# What's in an Avocado Toast: A Supply Chain Analysis

![](avocado_wallpaper.jpeg)

You find yourself in London, crafting a delectable avocado toast, a dish that has risen dramatically in popularity on breakfast menus since the 2010s. This straightforward recipe requires just five ingredients: a ripe avocado, half a lemon, a generous pinch of salt flakes, two slices of sourdough bread, and a good drizzle of extra virgin olive oil. Most of these ingredients are now staples in grocery stores, and as you will find with this project, that is no small feat!

In this project, you'll conduct a supply chain analysis of three ingredients used in avocado toast using the Open Food Facts database. This database contains extensive, openly-sourced information on various foods, including their origins. Through this analysis, you will gain an in-depth understanding of the complex supply chain involved in producing a single dish.

Three pairs of files are provided in the data folder:
- A CSV file for each ingredient, such as `avocado.csv`, with data about each food item and countries of origin.
- A TXT file for each ingredient, such as `relevant_avocado_categories`, containing only the category tags of interest for that food.

Here are some other key points about these files:
- Some of the rows of data in each of the three CSV files do not contain relevant data for your investigation. In each dataset, you will need to filter out rows with irrelevant data, based on values in the `categories_tags` column. Examples of categories are fruits, vegetables, and fruit-based oils. Filter the DataFrame to include only rows where `categories_tags` contains one of the tags in the relevant categories for that ingredient.
- Each row of data usually has multiple category tags in the `categories_tags` column.
There is a column in each CSV file called `origins_tags`, which contains strings for the country of origin of each item.

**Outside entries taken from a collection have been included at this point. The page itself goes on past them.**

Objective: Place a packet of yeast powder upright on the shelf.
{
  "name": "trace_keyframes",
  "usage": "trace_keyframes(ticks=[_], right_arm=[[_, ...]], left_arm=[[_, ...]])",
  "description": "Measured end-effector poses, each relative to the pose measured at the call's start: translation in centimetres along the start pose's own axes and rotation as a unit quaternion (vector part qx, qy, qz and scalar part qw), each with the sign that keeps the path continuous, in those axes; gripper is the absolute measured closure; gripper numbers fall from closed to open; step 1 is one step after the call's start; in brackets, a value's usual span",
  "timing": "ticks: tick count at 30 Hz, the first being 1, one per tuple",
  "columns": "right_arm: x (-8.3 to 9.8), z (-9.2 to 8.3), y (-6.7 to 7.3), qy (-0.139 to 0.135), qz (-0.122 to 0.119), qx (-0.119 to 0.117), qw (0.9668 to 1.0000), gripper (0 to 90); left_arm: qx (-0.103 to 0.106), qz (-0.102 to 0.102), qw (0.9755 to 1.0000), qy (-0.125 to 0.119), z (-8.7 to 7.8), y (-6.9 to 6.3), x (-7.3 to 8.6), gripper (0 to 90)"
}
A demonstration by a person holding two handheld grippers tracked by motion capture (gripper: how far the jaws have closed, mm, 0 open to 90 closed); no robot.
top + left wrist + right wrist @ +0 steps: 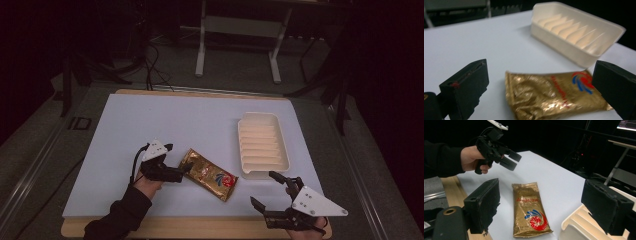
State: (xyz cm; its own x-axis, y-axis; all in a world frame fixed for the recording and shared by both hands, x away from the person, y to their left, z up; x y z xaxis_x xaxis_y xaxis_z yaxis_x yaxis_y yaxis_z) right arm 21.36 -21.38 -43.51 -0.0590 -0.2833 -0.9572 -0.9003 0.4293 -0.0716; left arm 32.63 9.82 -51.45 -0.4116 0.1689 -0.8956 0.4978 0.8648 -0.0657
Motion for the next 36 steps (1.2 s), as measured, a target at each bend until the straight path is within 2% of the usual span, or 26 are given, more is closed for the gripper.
trace_keyframes(ticks=[3, 5, 8, 10, 12, 13, 14, 17, 18, 20, 21, 24, 26, 27, 29, 32, 34, 36], right_arm=[[0.1, 0.1, 0.0, 0.002, 0.001, 0.003, 1.0000, 15.1], [0.1, 0.1, -0.1, 0.002, 0.005, -0.001, 1.0000, 15.1], [0.3, 0.2, -0.2, 0.004, 0.008, -0.001, 1.0000, 15.1], [0.3, 0.3, -0.1, 0.005, 0.009, -0.001, 0.9999, 15.2], [0.3, 0.3, -0.1, 0.007, 0.007, -0.002, 1.0000, 15.2], [0.3, 0.3, 0.0, 0.007, 0.005, -0.002, 1.0000, 15.2], [0.3, 0.4, 0.0, 0.007, 0.005, -0.004, 1.0000, 15.2], [0.4, 0.4, 0.0, 0.009, 0.007, -0.005, 0.9999, 15.2], [0.4, 0.4, -0.1, 0.008, 0.007, -0.004, 0.9999, 15.2], [0.5, 0.4, -0.1, 0.010, 0.009, -0.006, 0.9999, 15.3], [0.6, 0.4, -0.1, 0.011, 0.010, -0.006, 0.9999, 15.3], [0.6, 0.5, -0.1, 0.013, 0.010, -0.007, 0.9998, 15.4], [0.6, 0.6, -0.1, 0.014, 0.009, -0.009, 0.9998, 15.4], [0.7, 0.6, -0.1, 0.014, 0.009, -0.009, 0.9998, 15.4], [0.7, 0.6, -0.1, 0.015, 0.010, -0.009, 0.9998, 15.5], [0.7, 0.6, -0.1, 0.017, 0.009, -0.011, 0.9998, 17.8], [0.8, 0.6, -0.1, 0.018, 0.010, -0.010, 0.9997, 17.8], [0.8, 0.7, -0.1, 0.018, 0.011, -0.011, 0.9997, 17.8]], left_arm=[[0.006, -0.017, 0.9991, 0.039, 0.7, 0.4, 0.8, 1.7], [0.024, -0.031, 0.9978, 0.054, 1.1, 0.3, 1.2, 1.7], [0.024, -0.012, 0.9969, 0.074, 1.7, 0.0, 1.9, 4.2], [0.019, -0.020, 0.9955, 0.091, 2.3, 0.0, 2.3, 6.5], [0.014, -0.034, 0.9936, 0.107, 2.8, 0.2, 2.7, 15.6], [0.016, -0.034, 0.9929, 0.113, 3.0, 0.2, 2.9, 15.9], [0.009, -0.029, 0.9923, 0.120, 3.2, 0.3, 3.1, 19.2], [-0.003, -0.039, 0.9898, 0.137, 3.5, 0.6, 3.5, 28.2], [-0.004, -0.041, 0.9899, 0.136, 3.6, 0.7, 3.5, 29.5], [-0.006, -0.046, 0.9884, 0.145, 3.6, 0.7, 3.7, 33.2], [-0.001, -0.048, 0.9881, 0.146, 3.7, 0.7, 3.8, 33.5], [-0.003, -0.051, 0.9870, 0.152, 3.8, 0.7, 4.2, 34.4], [-0.019, -0.047, 0.9871, 0.152, 3.8, 0.9, 4.3, 36.1], [-0.018, -0.051, 0.9870, 0.151, 3.9, 1.0, 4.3, 39.9], [-0.013, -0.066, 0.9842, 0.164, 4.0, 1.1, 4.5, 40.1], [-0.009, -0.078, 0.9818, 0.173, 4.2, 1.3, 4.8, 40.9], [0.003, -0.084, 0.9807, 0.176, 4.2, 1.2, 4.8, 42.3], [0.016, -0.095, 0.9784, 0.183, 4.4, 1.2, 4.9, 42.8]])
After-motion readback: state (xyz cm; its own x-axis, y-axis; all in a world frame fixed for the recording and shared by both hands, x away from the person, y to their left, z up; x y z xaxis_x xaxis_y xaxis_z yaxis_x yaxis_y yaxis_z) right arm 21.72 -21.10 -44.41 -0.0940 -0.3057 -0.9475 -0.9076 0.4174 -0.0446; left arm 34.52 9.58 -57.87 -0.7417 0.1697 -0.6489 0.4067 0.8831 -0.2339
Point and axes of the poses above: each handheld gripper's, and its own axes: z roughly forward along the jaws, x roughly out of its underside, y roughly to its left, the point moved 5 cm from there along z, roughly forward along the jaws, and after that the axes turned 13 degrees about -x, right-handed, at the moved point
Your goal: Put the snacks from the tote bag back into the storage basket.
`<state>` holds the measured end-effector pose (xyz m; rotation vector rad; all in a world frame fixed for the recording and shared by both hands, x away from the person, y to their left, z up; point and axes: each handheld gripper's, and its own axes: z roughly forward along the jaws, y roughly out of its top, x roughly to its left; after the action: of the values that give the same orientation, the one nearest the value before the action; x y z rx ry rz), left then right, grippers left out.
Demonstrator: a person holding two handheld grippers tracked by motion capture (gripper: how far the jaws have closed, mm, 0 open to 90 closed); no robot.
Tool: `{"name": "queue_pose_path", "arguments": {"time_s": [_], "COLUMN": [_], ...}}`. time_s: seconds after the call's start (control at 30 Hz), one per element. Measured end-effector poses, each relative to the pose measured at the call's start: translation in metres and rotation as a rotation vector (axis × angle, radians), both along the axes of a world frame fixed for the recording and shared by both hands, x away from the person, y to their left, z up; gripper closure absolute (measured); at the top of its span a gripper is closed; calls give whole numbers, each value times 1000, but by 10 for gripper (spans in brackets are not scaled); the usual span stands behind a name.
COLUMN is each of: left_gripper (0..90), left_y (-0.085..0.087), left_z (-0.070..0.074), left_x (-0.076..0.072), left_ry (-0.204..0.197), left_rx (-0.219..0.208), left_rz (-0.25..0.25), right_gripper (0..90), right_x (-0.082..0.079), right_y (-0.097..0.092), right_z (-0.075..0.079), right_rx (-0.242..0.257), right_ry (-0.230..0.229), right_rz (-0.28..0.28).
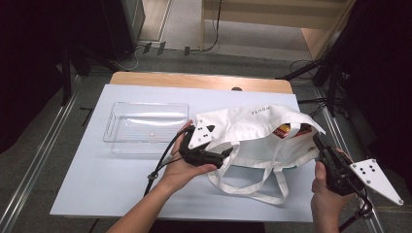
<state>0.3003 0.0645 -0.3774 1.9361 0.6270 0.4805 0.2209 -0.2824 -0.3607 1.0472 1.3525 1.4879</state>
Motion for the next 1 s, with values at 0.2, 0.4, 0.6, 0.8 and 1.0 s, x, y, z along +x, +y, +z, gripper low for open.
{"name": "queue_pose_path", "arguments": {"time_s": [0.2,0.4,0.6,0.8,1.0], "left_gripper": [198,490,605,721,756], "left_y": [-21,-18,-10,-13,-19], "left_z": [2,12,24,38,42], "left_x": [10,5,11,20,28], "left_ry": [-34,-109,-70,-34,-81], "left_rx": [129,142,47,-34,-53], "left_rz": [66,64,24,-21,-17], "right_gripper": [900,900,900,900,900], "right_x": [-1,-1,-2,-2,-1], "right_y": [-3,-4,-5,-7,-7], "right_z": [0,2,2,5,3], "right_rx": [0,-1,6,24,20], "right_ry": [4,3,2,7,18], "right_rz": [-3,9,6,11,12]}}
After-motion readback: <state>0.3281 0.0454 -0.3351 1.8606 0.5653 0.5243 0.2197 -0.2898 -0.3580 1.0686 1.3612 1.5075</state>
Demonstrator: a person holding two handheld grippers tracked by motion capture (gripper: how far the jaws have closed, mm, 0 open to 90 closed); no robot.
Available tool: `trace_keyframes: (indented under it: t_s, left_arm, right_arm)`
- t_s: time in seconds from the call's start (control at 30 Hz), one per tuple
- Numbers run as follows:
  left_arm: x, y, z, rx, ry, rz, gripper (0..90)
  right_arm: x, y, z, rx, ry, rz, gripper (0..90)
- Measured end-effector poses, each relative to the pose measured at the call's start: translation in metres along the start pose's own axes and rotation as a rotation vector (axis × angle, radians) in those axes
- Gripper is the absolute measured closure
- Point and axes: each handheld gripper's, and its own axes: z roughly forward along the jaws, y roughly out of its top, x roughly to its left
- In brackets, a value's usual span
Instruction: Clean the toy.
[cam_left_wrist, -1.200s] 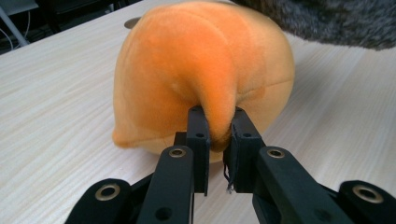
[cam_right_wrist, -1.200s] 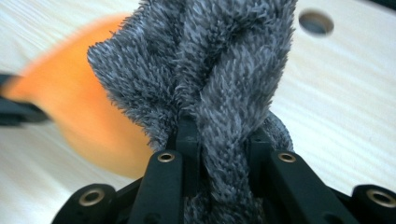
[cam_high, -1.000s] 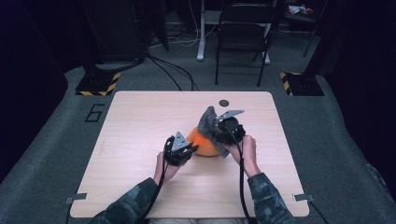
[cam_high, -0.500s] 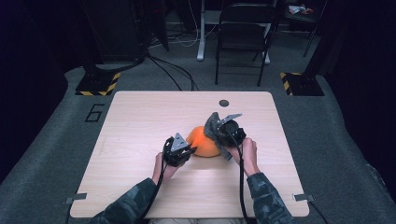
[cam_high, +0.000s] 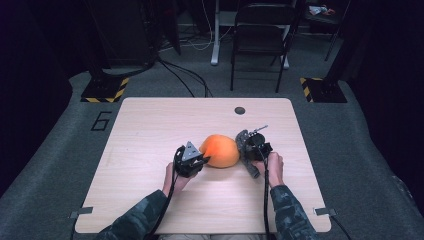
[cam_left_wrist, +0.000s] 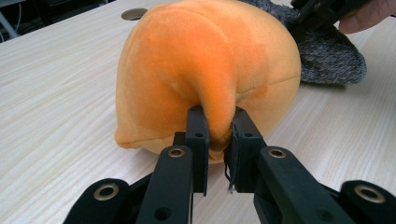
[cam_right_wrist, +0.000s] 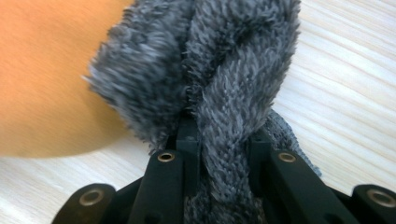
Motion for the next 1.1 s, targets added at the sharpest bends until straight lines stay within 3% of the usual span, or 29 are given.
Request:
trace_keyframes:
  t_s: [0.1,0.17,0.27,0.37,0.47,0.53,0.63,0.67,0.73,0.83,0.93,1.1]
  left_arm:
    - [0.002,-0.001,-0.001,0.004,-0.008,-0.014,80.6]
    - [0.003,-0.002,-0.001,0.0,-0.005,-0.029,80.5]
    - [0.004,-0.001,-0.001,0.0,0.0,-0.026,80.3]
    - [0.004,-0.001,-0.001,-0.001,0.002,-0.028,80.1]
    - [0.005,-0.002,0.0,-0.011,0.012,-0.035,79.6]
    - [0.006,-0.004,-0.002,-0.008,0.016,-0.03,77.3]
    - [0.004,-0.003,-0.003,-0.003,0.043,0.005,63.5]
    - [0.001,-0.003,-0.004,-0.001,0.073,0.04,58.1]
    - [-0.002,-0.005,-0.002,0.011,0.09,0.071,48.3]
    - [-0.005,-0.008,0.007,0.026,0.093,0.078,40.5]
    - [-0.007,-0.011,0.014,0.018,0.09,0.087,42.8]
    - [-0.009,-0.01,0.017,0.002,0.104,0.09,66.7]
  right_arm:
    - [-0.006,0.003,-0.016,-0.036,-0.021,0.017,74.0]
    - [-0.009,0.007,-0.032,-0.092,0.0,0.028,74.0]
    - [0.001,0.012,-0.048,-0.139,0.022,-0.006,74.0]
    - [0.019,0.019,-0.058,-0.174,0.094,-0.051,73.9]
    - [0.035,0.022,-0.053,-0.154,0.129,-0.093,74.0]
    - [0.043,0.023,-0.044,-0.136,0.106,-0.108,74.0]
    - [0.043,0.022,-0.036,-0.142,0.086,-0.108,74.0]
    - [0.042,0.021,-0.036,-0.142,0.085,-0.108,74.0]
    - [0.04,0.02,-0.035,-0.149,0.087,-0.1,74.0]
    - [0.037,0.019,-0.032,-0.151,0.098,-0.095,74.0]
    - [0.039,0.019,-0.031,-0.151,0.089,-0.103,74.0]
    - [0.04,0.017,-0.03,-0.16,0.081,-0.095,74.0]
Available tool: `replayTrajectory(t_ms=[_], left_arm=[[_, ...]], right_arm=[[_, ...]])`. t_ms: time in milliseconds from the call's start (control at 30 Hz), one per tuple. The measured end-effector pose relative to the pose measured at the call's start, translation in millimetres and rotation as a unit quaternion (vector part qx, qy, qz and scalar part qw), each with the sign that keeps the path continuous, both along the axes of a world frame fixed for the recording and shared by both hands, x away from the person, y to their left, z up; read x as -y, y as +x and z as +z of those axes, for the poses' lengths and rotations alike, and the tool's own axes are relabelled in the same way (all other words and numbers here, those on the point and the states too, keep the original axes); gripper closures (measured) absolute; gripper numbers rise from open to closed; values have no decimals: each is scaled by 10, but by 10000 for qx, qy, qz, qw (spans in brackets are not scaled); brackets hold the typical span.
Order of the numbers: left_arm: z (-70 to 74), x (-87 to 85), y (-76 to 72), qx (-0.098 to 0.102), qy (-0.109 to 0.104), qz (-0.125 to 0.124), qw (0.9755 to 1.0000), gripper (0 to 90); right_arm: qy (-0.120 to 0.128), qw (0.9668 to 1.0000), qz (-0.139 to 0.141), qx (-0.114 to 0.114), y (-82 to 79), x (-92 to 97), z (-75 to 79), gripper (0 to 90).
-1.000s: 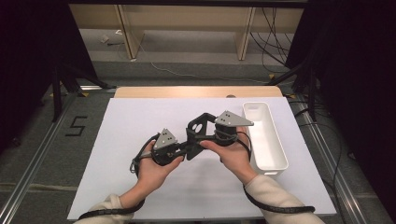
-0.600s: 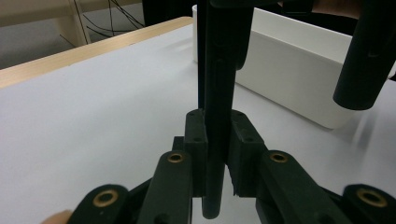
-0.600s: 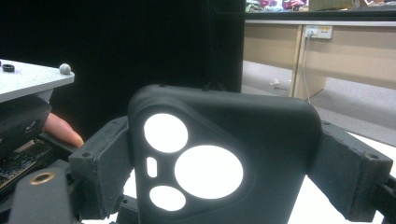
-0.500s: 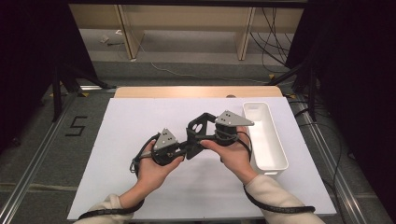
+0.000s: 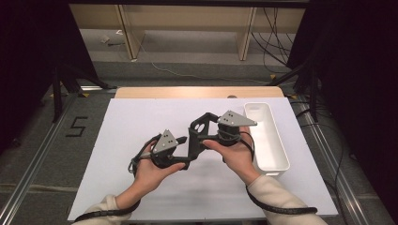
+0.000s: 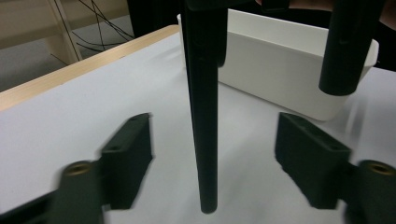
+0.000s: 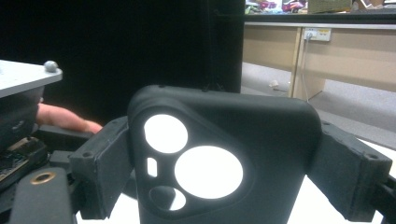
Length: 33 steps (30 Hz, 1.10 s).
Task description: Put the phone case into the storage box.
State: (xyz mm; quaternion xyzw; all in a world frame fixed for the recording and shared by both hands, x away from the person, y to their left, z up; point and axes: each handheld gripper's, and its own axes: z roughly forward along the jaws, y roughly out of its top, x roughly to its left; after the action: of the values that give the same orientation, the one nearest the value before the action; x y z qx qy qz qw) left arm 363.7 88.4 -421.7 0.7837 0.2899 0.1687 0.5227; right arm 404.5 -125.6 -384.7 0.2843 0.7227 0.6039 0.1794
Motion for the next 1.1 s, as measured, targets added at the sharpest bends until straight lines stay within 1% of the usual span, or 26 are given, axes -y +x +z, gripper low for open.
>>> replayTrajectory(t_ms=[33,100,167,200,267,367,600,767,933,1100], left_arm=[[1,-5,-5,-12,14,14,10000,145],[4,-35,-12,1,30,22,10000,75],[-1,-76,-14,-29,71,32,10000,10],[-7,-94,-14,-29,64,32,10000,0],[-14,-127,-21,-40,77,20,10000,0],[-11,-170,-30,7,106,29,9999,0],[-24,-276,-70,13,65,123,9999,0],[-28,-344,-99,11,-11,161,9999,0],[-33,-400,-123,-2,-3,189,9998,0],[-55,-440,-138,-18,75,214,9997,0]], right_arm=[[-16,10000,-5,10,0,7,3,151],[-29,10000,-16,26,0,20,7,151],[-27,10000,-32,40,0,33,12,151],[-27,10000,-35,48,2,40,14,151],[-38,10000,-60,53,3,55,20,151],[-28,9999,-78,61,8,74,28,151],[-14,9999,-136,76,17,124,50,151],[-17,9998,-178,93,25,154,61,151],[3,9997,-206,96,33,180,70,151],[30,9997,-242,86,41,200,74,151]])
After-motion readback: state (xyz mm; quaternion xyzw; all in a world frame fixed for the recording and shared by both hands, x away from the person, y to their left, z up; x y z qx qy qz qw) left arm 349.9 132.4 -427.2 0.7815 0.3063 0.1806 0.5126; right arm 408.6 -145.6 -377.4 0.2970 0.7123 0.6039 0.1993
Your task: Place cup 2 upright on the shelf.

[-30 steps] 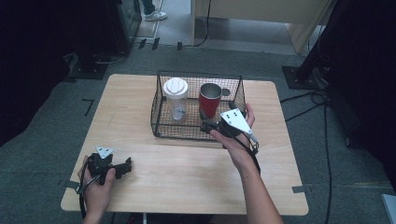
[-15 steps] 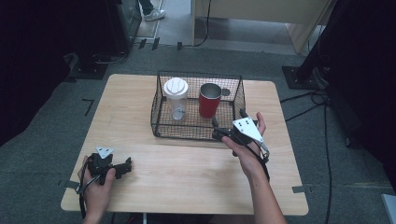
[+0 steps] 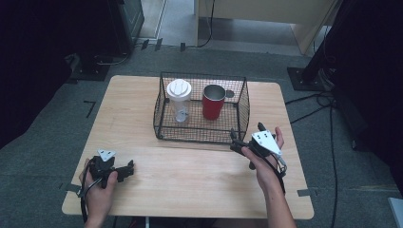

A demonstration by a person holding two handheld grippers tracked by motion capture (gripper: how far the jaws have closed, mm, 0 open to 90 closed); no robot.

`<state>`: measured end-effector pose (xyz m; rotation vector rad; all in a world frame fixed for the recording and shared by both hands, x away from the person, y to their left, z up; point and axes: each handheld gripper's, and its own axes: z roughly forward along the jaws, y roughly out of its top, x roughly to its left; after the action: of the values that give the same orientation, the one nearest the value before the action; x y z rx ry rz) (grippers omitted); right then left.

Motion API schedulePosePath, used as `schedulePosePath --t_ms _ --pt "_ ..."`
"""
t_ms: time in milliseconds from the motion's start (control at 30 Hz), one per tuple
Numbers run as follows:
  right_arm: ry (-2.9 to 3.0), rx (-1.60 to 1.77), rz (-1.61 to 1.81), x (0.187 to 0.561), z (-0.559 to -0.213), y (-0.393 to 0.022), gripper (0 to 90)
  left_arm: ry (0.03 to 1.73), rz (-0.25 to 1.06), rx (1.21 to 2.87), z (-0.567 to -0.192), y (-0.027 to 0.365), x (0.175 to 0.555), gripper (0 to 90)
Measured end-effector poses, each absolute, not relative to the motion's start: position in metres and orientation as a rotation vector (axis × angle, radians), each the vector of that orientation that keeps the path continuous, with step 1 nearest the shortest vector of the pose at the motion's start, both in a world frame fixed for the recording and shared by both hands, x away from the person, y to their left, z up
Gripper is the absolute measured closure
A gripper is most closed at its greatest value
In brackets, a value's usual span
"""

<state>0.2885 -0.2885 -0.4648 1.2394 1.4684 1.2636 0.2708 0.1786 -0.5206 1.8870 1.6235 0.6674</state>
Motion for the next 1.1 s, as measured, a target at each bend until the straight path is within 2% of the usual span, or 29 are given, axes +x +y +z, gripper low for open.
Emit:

After completing this project, you'll be armed with a list of ingredients and their countries of origin and be well-positioned to launch into other analyses that explore how long, on average, these ingredients spend at sea.

[Open Food Facts database](https://world.openfoodfacts.org/)

In [2]:
import pandas as pd
import numpy as np 

In [3]:
# read in datasets needed

file_path = "/Users/Uche1/Desktop/Data/GitHub/supply_chain_analysis/data"

file_name = ["avocado.csv", "olive_oil.csv", "sourdough.csv", "relevant_olive_oil_categories.txt", "relevant_sourdough_categories.txt",
             "relevant_avocado_categories.txt"]

columns_to_read = ['code', 'lc', 'product_name_en', 'quantity', 'serving_size', 'packaging_tags', 'brands', 'brands_tags', 'categories_tags', 
                   'labels_tags', 'countries', 'countries_tags', 'origins', 'origins_tags']

avocado = pd.read_csv(f"{file_path}/{file_name[0]}", delimiter='\t', usecols= columns_to_read)

olive_oil = pd.read_csv(f"{file_path}/{file_name[1]}", delimiter='\t', usecols= columns_to_read)

sourdough = pd.read_csv(f"{file_path}/{file_name[2]}", delimiter='\t', usecols= columns_to_read)

sourdough_categories = pd.read_csv(f"{file_path}/{file_name[4]}", delimiter='\t', header= None)

olive_oil_categories = pd.read_csv(f"{file_path}/{file_name[3]}", delimiter='\t', header= None)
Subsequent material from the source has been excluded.